Hess, who retired in 2002, started collecting art about 40 years ago and has amassed with his eye and intuition over 1 000 works that are exhibited between three locations. Glen Carlou hosts about 35 works, while the bulk are on show at the Hess Collection Winery in California, US. A third museum in Colomè, Argentina, will exhibit works in 2009 created by American artist Turrell.

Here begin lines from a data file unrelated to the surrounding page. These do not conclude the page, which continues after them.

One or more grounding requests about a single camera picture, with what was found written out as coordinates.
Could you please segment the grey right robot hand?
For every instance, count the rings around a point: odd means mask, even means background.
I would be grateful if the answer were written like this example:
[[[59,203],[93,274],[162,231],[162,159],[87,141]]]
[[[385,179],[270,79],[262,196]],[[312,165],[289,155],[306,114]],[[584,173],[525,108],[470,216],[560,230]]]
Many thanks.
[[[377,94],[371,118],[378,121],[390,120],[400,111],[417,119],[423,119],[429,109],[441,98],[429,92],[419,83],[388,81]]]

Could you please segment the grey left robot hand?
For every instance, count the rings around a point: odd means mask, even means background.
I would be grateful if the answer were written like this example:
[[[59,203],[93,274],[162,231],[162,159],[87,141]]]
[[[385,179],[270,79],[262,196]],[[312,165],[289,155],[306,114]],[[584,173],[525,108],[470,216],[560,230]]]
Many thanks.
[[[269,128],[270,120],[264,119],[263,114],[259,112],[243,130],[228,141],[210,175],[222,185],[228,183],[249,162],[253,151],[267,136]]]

Hess focuses on about 20 contemporary artists at a time, visiting them in their studios and watching their development as he gradually acquires their works – a strategy he calls collecting “in depth”: “If you imagine that an artist puts their heart and soul into art, you can't just walk by because the painting needs time to respond to your looks,” he told guests at the Glen Carlou gallery launch. “I’ve also learnt to rely on my eyes and intuition. Art mirrors not only the artist’s feelings and interior life or ideas, but also the times we live in. A sincere artist can’t just paint a field with flowers when he thinks about the world.”
Hess’s blending of art and wine isn’t unique: SA businessman Dick Enthoven has built his Spier Wine Estate in Stellenbosch into a brand synonymous with his long-standing support for the arts.
CREATING A LEGACY
But creating a bespoke space for a private collection is in a league of its own. Art dealer Warren Siebrits says South Africans are generally cautious about putting their acquired works on display – and those who do so require a considerable amount of money, not only for a bespoke building, but also for the ongoing expenses and management involved “You really have to be wealthy. You also have to have a medium- and long-term vision and curatorial policy for a good collection. It’s a question of perpetuity.”

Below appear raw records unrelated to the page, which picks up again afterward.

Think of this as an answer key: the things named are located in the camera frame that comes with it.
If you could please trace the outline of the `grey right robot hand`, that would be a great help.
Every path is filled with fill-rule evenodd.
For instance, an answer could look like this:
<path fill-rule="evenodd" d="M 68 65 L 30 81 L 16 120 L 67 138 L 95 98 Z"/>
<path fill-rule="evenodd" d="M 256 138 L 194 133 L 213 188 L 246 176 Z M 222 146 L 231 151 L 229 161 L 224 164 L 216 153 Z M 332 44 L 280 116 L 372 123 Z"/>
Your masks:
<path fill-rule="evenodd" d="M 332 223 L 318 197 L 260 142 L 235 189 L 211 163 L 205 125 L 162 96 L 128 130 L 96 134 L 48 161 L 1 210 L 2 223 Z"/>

That’s something the SA Rupert family has got right. Since 1964, it’s funded the arts primarily through the Rembrandt Art Foundation, part of the business empire built by patriarch Anton. This included sponsoring the ground-breaking art triennales in the 1980s.

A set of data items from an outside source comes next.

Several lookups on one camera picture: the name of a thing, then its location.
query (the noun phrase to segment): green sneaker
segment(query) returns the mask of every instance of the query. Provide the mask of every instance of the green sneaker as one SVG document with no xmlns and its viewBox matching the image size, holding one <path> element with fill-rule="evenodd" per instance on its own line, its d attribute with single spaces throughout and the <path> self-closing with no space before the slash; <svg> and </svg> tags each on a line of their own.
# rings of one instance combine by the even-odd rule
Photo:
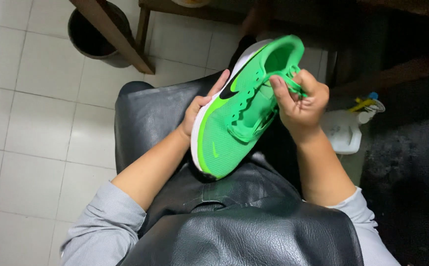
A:
<svg viewBox="0 0 429 266">
<path fill-rule="evenodd" d="M 291 92 L 306 97 L 292 81 L 303 52 L 302 41 L 289 35 L 256 43 L 241 55 L 226 85 L 195 119 L 191 154 L 201 172 L 214 180 L 228 175 L 271 124 L 278 106 L 270 76 L 283 77 Z"/>
</svg>

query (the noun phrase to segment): person
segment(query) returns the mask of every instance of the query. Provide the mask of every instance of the person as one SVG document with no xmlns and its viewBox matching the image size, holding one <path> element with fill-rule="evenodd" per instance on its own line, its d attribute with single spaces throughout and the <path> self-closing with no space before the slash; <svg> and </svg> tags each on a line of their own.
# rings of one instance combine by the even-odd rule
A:
<svg viewBox="0 0 429 266">
<path fill-rule="evenodd" d="M 256 42 L 256 35 L 265 29 L 265 18 L 270 15 L 262 5 L 251 10 L 242 25 L 245 36 L 229 68 L 232 69 L 242 52 Z M 143 225 L 145 212 L 189 149 L 197 113 L 223 88 L 229 75 L 230 70 L 225 70 L 205 97 L 193 99 L 185 118 L 174 131 L 111 182 L 101 186 L 69 229 L 68 238 L 61 246 L 63 265 L 115 266 L 127 255 L 138 242 L 137 232 Z M 299 99 L 289 93 L 281 77 L 270 78 L 281 122 L 297 147 L 304 200 L 348 215 L 356 229 L 364 265 L 398 266 L 375 229 L 374 213 L 367 208 L 361 189 L 351 182 L 320 128 L 319 120 L 329 99 L 329 88 L 305 69 L 294 73 L 293 81 L 308 97 Z"/>
</svg>

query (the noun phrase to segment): gray sleeve
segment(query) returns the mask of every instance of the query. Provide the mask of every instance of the gray sleeve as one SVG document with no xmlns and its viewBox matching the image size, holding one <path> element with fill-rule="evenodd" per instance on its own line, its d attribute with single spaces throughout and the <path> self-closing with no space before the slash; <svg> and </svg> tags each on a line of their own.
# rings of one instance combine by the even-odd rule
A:
<svg viewBox="0 0 429 266">
<path fill-rule="evenodd" d="M 377 222 L 374 221 L 374 213 L 367 208 L 359 187 L 351 197 L 329 208 L 344 212 L 353 222 L 361 246 L 364 266 L 400 266 L 375 229 Z"/>
<path fill-rule="evenodd" d="M 137 243 L 144 210 L 110 182 L 102 185 L 60 247 L 62 265 L 115 266 Z"/>
</svg>

In 2005, the Ruperts’ affiliation with art culminated in the opening of the Rupert Museum in Stellenbosch, which houses part of the family’s art collection of local and international works. The Rupert art collection was acquired over 60 years by Anton and Huberte Rupert, starting at the time of their marriage in the 1940s. About 350 of the works are now on public show: the emphasis is on 20th century SA masters, with a brief nod to the contemporary, as well as an international section. The collection is saluted by art dealers like Stefan Welz at Sotheby’s for its quality, and the Ruperts’ acumen in acquiring “the best of the best” long before SA even registered on the art world radar.
As Siebrits says: “That’s what it really takes – an integrated policy to make a collection viable and successful. There has to be some kind of connection to the arts community.”
Hess Art Collection: Napa, California, US
This museum opened in 1989 and shows world-class artists including Gilbert & George, Magdalena Abakanowicz, Francis Bacon, Robert Motherwell, Frank Stella, Robert Rauschenberg, Franz Gertsch and Anselm Kiefer. Visit: www.hesscollection.com.
Glen Carlou: Paarl, SA
This museum opened in 2006 with an exhibition dedicated to Deryck Healey (who died in 2004) and British artist Andy Goldsworthy. Paintings and drawings of African artist Ouattara Watts, who lives in New York, were unveiled in January 2008. Visit: www.glencarlou.co.za.
Colome, Calchaqui Valley, Argentina
This museum opened in 2008, showing nine of James Turrell’s light installations, as well as a group of his drawings and prints.Visit: www.estanciacolome.com.